Please print the data that follows, keeping every line exact.
== DATA EXCERPT ==
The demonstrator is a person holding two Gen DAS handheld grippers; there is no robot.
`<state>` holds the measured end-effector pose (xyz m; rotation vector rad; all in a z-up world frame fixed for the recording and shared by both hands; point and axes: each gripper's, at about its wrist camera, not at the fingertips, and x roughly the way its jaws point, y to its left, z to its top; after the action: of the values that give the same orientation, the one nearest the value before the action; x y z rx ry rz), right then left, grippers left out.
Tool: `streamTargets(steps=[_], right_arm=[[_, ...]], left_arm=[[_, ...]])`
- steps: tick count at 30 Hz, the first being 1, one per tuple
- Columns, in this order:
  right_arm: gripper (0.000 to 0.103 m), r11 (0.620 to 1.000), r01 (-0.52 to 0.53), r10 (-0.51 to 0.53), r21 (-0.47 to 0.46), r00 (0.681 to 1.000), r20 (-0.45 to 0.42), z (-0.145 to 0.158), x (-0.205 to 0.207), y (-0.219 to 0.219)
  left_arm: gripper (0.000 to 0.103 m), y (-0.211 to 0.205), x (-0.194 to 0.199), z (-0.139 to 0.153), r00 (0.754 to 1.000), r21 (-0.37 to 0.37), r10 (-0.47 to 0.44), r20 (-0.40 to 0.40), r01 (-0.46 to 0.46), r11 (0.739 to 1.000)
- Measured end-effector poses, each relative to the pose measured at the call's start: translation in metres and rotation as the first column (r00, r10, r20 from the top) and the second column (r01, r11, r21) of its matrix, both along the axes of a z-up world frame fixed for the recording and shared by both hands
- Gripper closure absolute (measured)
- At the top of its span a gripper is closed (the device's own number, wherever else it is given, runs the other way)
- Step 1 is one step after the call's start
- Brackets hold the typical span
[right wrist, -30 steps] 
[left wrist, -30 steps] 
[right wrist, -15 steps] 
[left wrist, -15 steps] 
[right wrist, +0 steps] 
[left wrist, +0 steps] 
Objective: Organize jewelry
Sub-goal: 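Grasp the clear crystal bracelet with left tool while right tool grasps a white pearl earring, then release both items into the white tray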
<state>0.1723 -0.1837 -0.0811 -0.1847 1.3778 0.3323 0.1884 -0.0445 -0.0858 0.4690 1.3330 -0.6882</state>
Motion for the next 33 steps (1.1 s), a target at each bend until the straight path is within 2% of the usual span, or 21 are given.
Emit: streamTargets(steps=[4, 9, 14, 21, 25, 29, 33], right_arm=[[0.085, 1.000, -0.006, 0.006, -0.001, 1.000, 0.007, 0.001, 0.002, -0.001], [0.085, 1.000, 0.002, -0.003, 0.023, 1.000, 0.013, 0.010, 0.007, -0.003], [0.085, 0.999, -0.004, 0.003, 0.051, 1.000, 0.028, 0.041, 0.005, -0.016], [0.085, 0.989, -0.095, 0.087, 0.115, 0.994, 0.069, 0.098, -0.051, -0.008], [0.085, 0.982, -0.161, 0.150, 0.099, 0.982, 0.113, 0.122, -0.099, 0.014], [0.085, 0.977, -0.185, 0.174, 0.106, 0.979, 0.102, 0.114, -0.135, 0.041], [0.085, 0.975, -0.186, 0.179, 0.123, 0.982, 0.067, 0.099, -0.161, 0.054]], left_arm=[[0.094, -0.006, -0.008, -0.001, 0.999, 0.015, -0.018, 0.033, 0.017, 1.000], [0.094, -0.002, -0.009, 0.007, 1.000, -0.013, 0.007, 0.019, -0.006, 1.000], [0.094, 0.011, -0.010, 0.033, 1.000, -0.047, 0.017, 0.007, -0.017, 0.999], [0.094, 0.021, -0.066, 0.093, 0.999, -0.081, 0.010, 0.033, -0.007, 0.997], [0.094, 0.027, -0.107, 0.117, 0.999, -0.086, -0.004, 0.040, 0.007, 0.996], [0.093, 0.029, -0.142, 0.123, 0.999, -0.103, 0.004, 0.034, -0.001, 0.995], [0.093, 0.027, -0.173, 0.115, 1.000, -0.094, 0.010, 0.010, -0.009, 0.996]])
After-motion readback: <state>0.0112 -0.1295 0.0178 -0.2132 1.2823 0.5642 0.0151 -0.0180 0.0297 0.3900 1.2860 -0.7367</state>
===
→ **ANSWER TO THIS PROBLEM**
The demonstrator is a person holding two Gen DAS handheld grippers; there is no robot.
`<state>` holds the measured end-effector pose (xyz m; rotation vector rad; all in a z-up world frame fixed for the recording and shared by both hands; point and axes: each gripper's, at about its wrist camera, not at the fingertips, and x roughly the way its jaws point, y to its left, z to its top; after the action: of the values that give the same orientation, the one nearest the value before the action; x y z rx ry rz), right then left, grippers left out.
Tool: `streamTargets(steps=[_], right_arm=[[_, ...]], left_arm=[[_, ...]])`
- steps: tick count at 30 Hz, the first being 1, one per tuple
- Columns, in this order:
  right_arm: gripper (0.000 to 0.103 m), r11 (0.620 to 1.000), r01 (-0.52 to 0.53), r10 (-0.51 to 0.53), r21 (-0.47 to 0.46), r00 (0.681 to 1.000), r20 (-0.45 to 0.42), z (-0.145 to 0.158), x (-0.205 to 0.207), y (-0.219 to 0.219)
  left_arm: gripper (0.000 to 0.103 m), y (-0.211 to 0.205), x (-0.194 to 0.199), z (-0.139 to 0.153), r00 (0.754 to 1.000), r21 (-0.37 to 0.37), r10 (-0.47 to 0.44), r20 (-0.40 to 0.40), r01 (-0.46 to 0.46), r11 (0.739 to 1.000)
- Measured end-effector poses, each relative to the pose measured at the call's start: translation in metres and rotation as the first column (r00, r10, r20 from the top) and the second column (r01, r11, r21) of its matrix, both along the axes of a z-up world frame fixed for the recording and shared by both hands
- Gripper closure absolute (measured)
- At the top of its span a gripper is closed (the device's own number, wherever else it is given, runs the other way)
- Step 1 is one step after the call's start
- Brackets hold the typical span
[right wrist, -30 steps] 
[left wrist, -30 steps] 
[right wrist, -15 steps] 
[left wrist, -15 steps] 
[right wrist, +0 steps] 
[left wrist, +0 steps] 
Objective: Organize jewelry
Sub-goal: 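Grasp the clear crystal bracelet with left tool while right tool grasps a white pearl earring, then release both items into the white tray
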<state>0.1723 -0.1837 -0.0811 -0.1847 1.3778 0.3323 0.1884 -0.0445 -0.0858 0.4690 1.3330 -0.6882</state>
Motion for the next 33 steps (1.1 s), a target at each bend until the straight path is within 2% of the usual span, or 21 are given.
Emit: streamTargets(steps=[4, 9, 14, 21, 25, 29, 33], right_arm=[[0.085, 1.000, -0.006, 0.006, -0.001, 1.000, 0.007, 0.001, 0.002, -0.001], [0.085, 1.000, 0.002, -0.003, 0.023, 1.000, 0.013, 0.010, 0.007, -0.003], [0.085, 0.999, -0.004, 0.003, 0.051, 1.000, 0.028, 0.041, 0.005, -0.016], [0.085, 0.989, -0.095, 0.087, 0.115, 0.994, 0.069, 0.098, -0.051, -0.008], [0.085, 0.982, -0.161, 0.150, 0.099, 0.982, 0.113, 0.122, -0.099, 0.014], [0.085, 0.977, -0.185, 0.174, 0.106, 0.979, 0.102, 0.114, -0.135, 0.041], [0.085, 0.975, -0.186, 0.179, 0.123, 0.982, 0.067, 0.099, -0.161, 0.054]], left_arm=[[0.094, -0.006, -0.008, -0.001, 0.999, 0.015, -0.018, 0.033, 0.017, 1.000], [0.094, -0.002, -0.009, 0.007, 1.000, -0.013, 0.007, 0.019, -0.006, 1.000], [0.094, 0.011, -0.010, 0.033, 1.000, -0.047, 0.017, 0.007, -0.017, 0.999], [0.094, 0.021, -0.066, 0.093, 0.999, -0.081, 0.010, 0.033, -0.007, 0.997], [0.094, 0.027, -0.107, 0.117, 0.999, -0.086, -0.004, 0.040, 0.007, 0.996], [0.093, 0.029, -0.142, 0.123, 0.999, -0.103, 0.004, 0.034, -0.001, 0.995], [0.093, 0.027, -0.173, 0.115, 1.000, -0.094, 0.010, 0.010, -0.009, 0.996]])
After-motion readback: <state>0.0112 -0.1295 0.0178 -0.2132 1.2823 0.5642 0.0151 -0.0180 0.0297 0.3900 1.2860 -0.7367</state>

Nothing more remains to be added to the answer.